Extract the full listing verbatim and drop any pictures from your copy.

_ _ _

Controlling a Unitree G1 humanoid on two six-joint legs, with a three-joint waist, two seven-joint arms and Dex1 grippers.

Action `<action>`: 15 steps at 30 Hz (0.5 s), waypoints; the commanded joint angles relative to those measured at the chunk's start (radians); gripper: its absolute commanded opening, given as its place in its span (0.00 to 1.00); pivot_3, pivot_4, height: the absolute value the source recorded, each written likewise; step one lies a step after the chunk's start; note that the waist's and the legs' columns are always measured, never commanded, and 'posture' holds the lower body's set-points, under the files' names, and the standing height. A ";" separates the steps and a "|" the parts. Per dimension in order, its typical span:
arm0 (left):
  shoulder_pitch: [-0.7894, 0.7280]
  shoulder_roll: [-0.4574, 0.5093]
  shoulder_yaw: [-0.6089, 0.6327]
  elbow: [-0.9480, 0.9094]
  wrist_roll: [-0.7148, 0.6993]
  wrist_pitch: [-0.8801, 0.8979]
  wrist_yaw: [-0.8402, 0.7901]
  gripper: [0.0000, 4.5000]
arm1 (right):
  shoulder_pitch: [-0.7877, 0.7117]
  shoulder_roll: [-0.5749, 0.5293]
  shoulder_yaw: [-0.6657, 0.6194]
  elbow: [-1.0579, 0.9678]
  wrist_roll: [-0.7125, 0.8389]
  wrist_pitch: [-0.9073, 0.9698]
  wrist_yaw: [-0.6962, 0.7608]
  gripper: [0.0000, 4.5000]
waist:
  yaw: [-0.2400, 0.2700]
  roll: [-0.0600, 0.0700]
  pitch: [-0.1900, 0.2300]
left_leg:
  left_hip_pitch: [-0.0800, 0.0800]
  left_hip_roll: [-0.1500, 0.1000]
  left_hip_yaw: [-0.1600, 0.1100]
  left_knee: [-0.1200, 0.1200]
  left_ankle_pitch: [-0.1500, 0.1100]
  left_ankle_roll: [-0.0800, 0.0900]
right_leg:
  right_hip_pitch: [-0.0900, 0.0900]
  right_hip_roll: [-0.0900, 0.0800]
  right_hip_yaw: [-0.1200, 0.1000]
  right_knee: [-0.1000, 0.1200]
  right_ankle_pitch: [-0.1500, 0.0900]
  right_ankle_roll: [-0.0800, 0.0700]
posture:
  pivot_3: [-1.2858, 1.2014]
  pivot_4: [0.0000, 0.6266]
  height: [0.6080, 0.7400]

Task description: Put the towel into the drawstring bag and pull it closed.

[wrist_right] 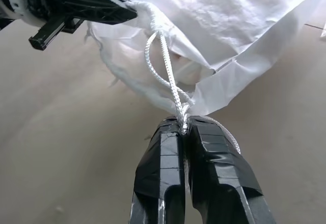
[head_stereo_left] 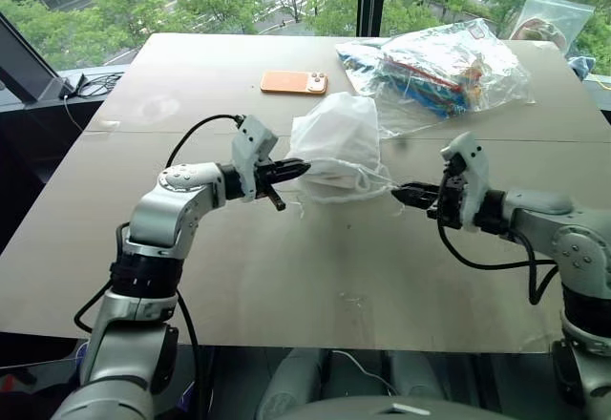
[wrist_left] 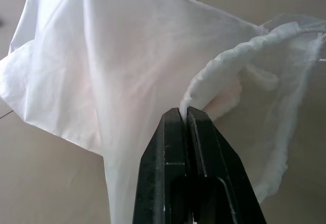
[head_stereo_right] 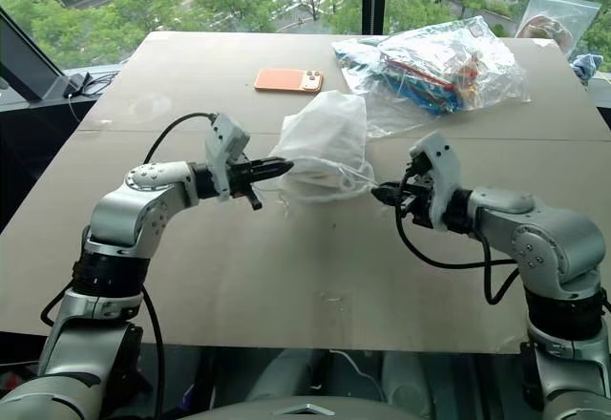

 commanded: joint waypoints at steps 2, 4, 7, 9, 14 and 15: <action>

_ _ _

The answer:
Controlling a Unitree G1 humanoid on two six-joint legs, with a three-joint waist, two seven-joint arms and Dex1 grippers.

Action `<action>`: 15 steps at 30 Hz (0.5 s), waypoints; the commanded joint angles relative to those measured at the chunk's start (radians); gripper: its absolute commanded opening, given as its place in its span (0.00 to 1.00); pivot_3, pivot_4, height: the absolute value the source recorded, each written likewise; step one lies a step after the chunk's start; note that the waist's and the legs' columns are always measured, never commanded, and 'posture' holds the lower body's set-points, under the files' names, and the standing height. A ";" separates the steps and a "|" the parts. Per dimension in order, its typical span:
arm0 (left):
  shoulder_pitch: [-0.7894, 0.7280]
  shoulder_roll: [-0.4574, 0.5093]
  shoulder_yaw: [-0.6089, 0.6327]
  elbow: [-0.9480, 0.9094]
  wrist_roll: [-0.7148, 0.6993]
  wrist_pitch: [-0.8801, 0.8979]
  wrist_yaw: [-0.8402, 0.7901]
  gripper: [0.0000, 4.5000]
arm1 (right):
  shoulder_pitch: [-0.7877, 0.7117]
  shoulder_roll: [-0.5749, 0.5293]
  shoulder_yaw: [-0.6657, 0.6194]
  elbow: [-1.0579, 0.9678]
  wrist_roll: [-0.7125, 0.8389]
  wrist_pitch: [-0.9073, 0.9698]
  wrist_yaw: [-0.6962, 0.7608]
  gripper: [0.0000, 4.5000]
waist:
  yaw: [-0.2400, 0.2700]
  roll: [-0.0600, 0.0700]
  pitch: [-0.1900, 0.2300]
left_leg:
  left_hip_pitch: [-0.0800, 0.0800]
  left_hip_roll: [-0.1500, 0.1000]
  left_hip_yaw: [-0.1600, 0.1100]
  left_knee: [-0.1200, 0.1200]
  left_ankle_pitch: [-0.1500, 0.1100]
  left_ankle_roll: [-0.0800, 0.0900]
right_leg:
  right_hip_pitch: [-0.0900, 0.0900]
  right_hip_roll: [-0.0900, 0.0800]
  right_hip_yaw: [-0.1200, 0.1000]
  right_knee: [-0.1000, 0.1200]
  right_ankle_pitch: [-0.1500, 0.0900]
  right_ankle_roll: [-0.0800, 0.0700]
posture:
  pivot_3: [-1.2858, 1.2014]
  pivot_4: [0.0000, 0.6266]
  height: [0.6080, 0.7400]

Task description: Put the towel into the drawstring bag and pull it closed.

[wrist_right] 
[head_stereo_left] 
[wrist_left] 
[head_stereo_right] 

 commanded: joint waypoints at steps 2, 4, 7, 9, 14 and 15: <action>

This exercise has no more to it.